Shortly after von Horn became separated
from Virginia he collided with the fleeing lascar
who had escaped the parangs of Muda Saffir’s
head hunters at the same time as had Bududreen.
So terror stricken was the fellow that he had thrown
away his weapons in the panic of flight, which was
all that saved von Horn from death at the hands of
the fear crazed man. To him, in the extremity
of his fright, every man was an enemy, and the doctor
had a tough scuffle with him before he could impress
upon the fellow that he was a friend.
From him von Horn obtained an incoherent
account of the attack, together with the statement
that he was the only person in camp that escaped,
all the others having been cut down by the savage
horde that overwhelmed them. It was with difficulty
that von Horn persuaded the man to return with him
to the campong, but finally, he consented to do so
when the doctor with drawn revolver, presented death
as the only alternative.
Together they cautiously crept back
toward the palisade, not knowing at what moment they
might come upon the savage enemy that had wrought
such havoc among their forces, for von Horn believed
the lascar’s story that all had perished.

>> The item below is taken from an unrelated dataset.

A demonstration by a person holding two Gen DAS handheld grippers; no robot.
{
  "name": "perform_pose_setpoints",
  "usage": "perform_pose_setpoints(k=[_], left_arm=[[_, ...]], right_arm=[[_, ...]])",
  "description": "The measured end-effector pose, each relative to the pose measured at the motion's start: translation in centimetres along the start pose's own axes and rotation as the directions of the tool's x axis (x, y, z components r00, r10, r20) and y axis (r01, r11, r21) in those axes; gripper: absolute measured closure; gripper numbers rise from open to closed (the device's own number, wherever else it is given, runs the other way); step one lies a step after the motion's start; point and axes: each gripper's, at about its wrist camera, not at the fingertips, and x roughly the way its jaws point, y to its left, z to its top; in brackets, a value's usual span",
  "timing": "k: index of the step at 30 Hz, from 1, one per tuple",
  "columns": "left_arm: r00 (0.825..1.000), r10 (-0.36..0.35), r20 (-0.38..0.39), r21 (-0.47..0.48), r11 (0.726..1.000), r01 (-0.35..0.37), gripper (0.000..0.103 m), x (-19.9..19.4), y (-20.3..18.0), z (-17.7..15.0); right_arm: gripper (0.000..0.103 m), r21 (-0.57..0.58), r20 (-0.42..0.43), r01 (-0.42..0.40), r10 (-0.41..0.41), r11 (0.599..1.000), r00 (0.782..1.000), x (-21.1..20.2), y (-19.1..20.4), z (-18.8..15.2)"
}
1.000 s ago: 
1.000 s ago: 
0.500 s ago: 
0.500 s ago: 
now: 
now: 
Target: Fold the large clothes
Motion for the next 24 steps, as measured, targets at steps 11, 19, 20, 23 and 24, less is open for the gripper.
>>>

His only motive for returning lay in his desire to
prevent Virginia Maxon falling into the hands of the
Dyaks, or, failing that, rescuing her from their clutches.
Whatever faults and vices were Carl
von Horn’s cowardice was not one of them, and
it was without an instant’s hesitation that
he had elected to return to succor the girl he believed
to have returned to camp, although he entertained
no scruples regarding the further pursuit of his dishonorable
intentions toward her, should he succeed in saving
her from her other enemies.
As the two approached the campong
quiet seemed to have again fallen about the scene
of the recent alarm. Muda Saffir had passed on
toward the cove with the heavy chest, and the scrimmage
in the bungalow was over. But von Horn did not
abate his watchfulness as he stole silently within
the precincts of the north campong, and, hugging the
denser shadows of the palisade, crept toward the house.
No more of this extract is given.